Isolating cell-surface glycopeptides. Glycans are selectively oxidized, tagged with biocytin hydrazide, the glycoproteins are digested, the glycopeptides are affinity-purified, and finally the peptides are released for mass spectrometry analysis. Reprinted from Nature Biotechnology.

What defines a cell type? One way to distinguish cell types is by taking advantage of the unique markers found on their surfaces. Traditionally, antibodies have been used for this job. But for the majority of cell-surface proteins, suitable antibodies are not available and only a small number of antibodies can be applied in parallel.

Mass spectrometry–based proteomics technologies can pick up where antibodies fall short. With mass spectrometry, researchers can look at hundreds or thousands of proteins at once, even obtaining quantitative information. The technology is powerful, but often the bottleneck for researchers is in obtaining a clean biochemical preparation of the proteome of only the system of interest.

Bernd Wollscheid of the Institute of Molecular Systems Biology at the Swiss Federal Institute of Technology and Julian Watts of the Institute for Systems Biology in Seattle, together with their team, now describe a strategy to profile the cell-surface proteome. Previous efforts to analyze the cell-surface proteome have met severe challenges in isolating membrane protein fractions and in analyzing hydrophobic transmembrane domains by mass spectrometry. But Wollscheid's group had what he calls a “'sweet' inspiration.” “We thought about what's different about the cell surface, and there's definitely one thing that is special, which is that most proteins at the cell surface are glycosylated,” he says. If they could selectively capture the glycosylated peptides at the cell surface, they reasoned, then profiling via mass spectrometry would be relatively straightforward.

The cell-surface capturing (CSC) strategy they developed to isolate surface N-linked glycopeptides on intact, living cells involves first using a mild oxidation procedure to convert the cis-diol groups found on all glycans to an aldehyde and then labeling with biocytin hydrazide. The labeled peptides are digested and affinity purified, via the biotin moiety, on streptavidin beads. They then thoroughly wash the beads to remove any contaminants and ensure a clean glycopeptide fraction. The peptides are finally released from the beads using an enzyme that snips the glycan off the asparagine residue to which it is attached. In the process of cleavage, asparagine is converted to aspartic acid. This introduction of a mass shift serves two purposes: it can be detected by the mass spectrometer to confirm both the location of the glycosylation site and also that the formerly glycosylated peptide originated from the cell surface.

Wollscheid's group has used CSC to profile the cell-surface proteomes of several different cell lines as well as primary cells and tissues. They also have combined CSC with quantitative proteomics approaches. In one application, they looked at changes to the T-cell surface glycoproteome as a result of T-cell activation. In another interesting example, they followed how the surface proteome of mouse embryonic stem cells changed as they differentiated into neural progenitor cells. “The question for us is, is the cell different because it has different proteins exposed on the cell surface, or is the cell different because it has the same proteins but in different quantities?” says Wollscheid. “We now have a technology to follow this.” They are currently working on developing an absolute quantitative approach by using proteotypic (unique to a particular protein) peptides as standards, which should greatly increase the sensitivity of the method.

Though proteomics detractors may be tempted to call such experiments 'catalog science', “at the same time, there wasn't much knowledge about the proteins at the cell surface,” explains Wollscheid. “You could spend months and months in the library figuring this out [for a cell of interest] and would probably end up with only a limited amount of information.” Systems biology experiments require multiplexed, quantitative measurements of protein nodes in specific locations over time to reconstruct cellular networks; CSC makes these experiments possible for cell-surface proteins. The group is using their proteomic data to establish a cell-surface protein 'barcode' atlas, which they call Sisyphus. The unique quantitative marker panels they are identifying for different cell types also show promise for the selection and development of new antibodies.

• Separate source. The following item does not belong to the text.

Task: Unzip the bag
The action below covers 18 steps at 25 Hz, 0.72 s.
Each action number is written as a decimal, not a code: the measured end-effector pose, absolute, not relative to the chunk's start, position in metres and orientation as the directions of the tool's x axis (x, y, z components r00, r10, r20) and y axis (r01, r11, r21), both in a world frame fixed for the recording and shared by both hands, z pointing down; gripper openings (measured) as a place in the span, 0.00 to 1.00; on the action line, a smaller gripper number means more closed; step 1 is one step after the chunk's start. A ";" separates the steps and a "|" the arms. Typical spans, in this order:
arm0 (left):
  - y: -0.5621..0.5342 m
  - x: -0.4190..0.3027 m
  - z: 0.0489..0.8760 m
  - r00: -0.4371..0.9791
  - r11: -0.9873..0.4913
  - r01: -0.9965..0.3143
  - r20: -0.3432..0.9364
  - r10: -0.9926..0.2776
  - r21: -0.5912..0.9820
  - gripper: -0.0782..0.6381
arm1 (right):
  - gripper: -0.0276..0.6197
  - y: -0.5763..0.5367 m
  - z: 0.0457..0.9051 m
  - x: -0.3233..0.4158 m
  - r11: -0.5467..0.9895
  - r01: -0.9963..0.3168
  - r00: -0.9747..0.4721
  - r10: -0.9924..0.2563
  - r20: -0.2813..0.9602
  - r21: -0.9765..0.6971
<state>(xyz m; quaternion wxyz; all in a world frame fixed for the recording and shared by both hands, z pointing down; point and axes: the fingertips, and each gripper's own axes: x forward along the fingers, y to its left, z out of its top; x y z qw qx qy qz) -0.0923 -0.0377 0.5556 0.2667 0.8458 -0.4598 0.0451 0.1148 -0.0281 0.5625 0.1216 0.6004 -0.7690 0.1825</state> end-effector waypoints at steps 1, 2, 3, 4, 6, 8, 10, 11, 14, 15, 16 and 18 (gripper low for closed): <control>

Wollscheid is particularly interested in using the approach to define subtypes of cells of clinical interest, for example, brain cells and brain cancer cells, especially where molecular markers are lacking. But he also sees the approach as being very useful for addressing basic biological questions. “We now have a possibility to really look at cell-surface proteins simultaneously,” he says. “We can now ask how the cell-surface subproteome is changing upon various perturbations, such as drug treatment, and that's the next question we are about to address.”